Pass the context column(s) via `context =`; everything else is unchanged:

```{r context-fit}
data("maihda_country_data")

ctx <- fit_maihda(
  math ~ 1 + (1 | gender:ses),
  data = maihda_country_data,
  context = "country"
)
summary(ctx)
```

The headline VPC/ICC is now the between-stratum share **net of** the country: in
these data it drops noticeably relative to the strata-only fit, because part of what
a strata-only model reads as "between-strata" is really the countries the strata
members live in. The country share is the general contextual effect.

```{r context-compare}
# Strata-only fit for comparison: its VPC absorbs the country clustering.
m0 <- fit_maihda(math ~ 1 + (1 | gender:ses), data = maihda_country_data)
summary(m0)$vpc$estimate          # strata-only VPC
s <- summary(ctx)
s$vpc$estimate                    # between-stratum share, net of country
s$context$vpc_context_total      # the country (general contextual) share
```

### With the full `maihda()` workflow

`maihda(context = )` carries the context random intercept through **both** the null
and the adjusted model, so the PCV decomposition is computed with the context
partialled out:

```{r context-maihda}
a <- maihda(
  math ~ 1 + (1 | gender:ses),
  data = maihda_country_data,
  context = "country"
)
a
```

```{r context-plot, eval = FALSE}
plot(a, type = "vpc")          # stacked shares, with the context broken out
plot(a, type = "context_vpc")  # stratum vs. context variances side by side
```

`context` also composes with the crossed-dimensions decomposition
(`maihda(..., decomposition = "crossed-dimensions", context = "country")`): the
single fit then carries the dimension, intersection, *and* context random
intercepts, and the context variance enters the VPC denominator.

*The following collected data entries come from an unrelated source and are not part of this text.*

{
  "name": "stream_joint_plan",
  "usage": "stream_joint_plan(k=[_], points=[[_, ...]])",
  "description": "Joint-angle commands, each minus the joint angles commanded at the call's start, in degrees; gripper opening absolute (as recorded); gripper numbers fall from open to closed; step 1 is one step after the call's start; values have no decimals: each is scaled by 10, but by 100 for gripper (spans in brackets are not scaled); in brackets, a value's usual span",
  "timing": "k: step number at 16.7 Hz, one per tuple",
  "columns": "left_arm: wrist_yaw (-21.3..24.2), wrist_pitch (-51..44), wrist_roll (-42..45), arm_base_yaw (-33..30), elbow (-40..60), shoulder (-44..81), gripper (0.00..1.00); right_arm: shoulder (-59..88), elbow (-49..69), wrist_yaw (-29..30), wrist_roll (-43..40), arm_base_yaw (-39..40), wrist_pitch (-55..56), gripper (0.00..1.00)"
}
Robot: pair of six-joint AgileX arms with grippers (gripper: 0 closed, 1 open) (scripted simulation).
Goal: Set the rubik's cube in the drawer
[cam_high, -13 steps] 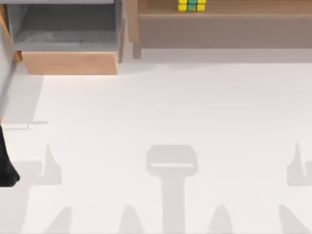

### `context =` vs. `group =`

Both bring in a higher-level variable, but they are **different designs**:

| | `group = "country"` | `context = "country"` |
|---|---|---|
| Models fitted | One independent model **per country** | **One joint model**, strata crossed with country |
| Question | *Does intersectional inequality differ across countries?* | *How much unexplained variance is between strata vs. between countries?* |
| Country effect | Conditioned out by stratification | Estimated, as a variance component |
| Strata | Same definitions, separate estimates per country | One set of stratum effects, pooled across countries |

Because they answer different questions, `maihda()` errors if you supply both.

### Caveats

* **Few context levels identify the context variance weakly.** The
  `maihda_country_data` example has only 6 countries -- fine for illustration, but a
  6-level context variance is imprecise and `lme4` may fit it singular. The
  published contextual MAIHDA studies use dozens to hundreds of contexts (hospitals,
  schools). Prefer many-level contexts, or `engine = "brms"`, whose priors
  regularise the variance.
* **The partition is descriptive, not causal.** A large context share says outcomes
  cluster by place; it does not say place *causes* the outcome, nor does the
  stratum share identify discrimination. The usual MAIHDA interpretation caveats
  apply at both levels.
* **A manually written `+ (1 | school)`** in the formula fits the same model, but is
  summarised generically as "Other random effects". Only `context =` activates the
  labelled stratum-vs-context partition.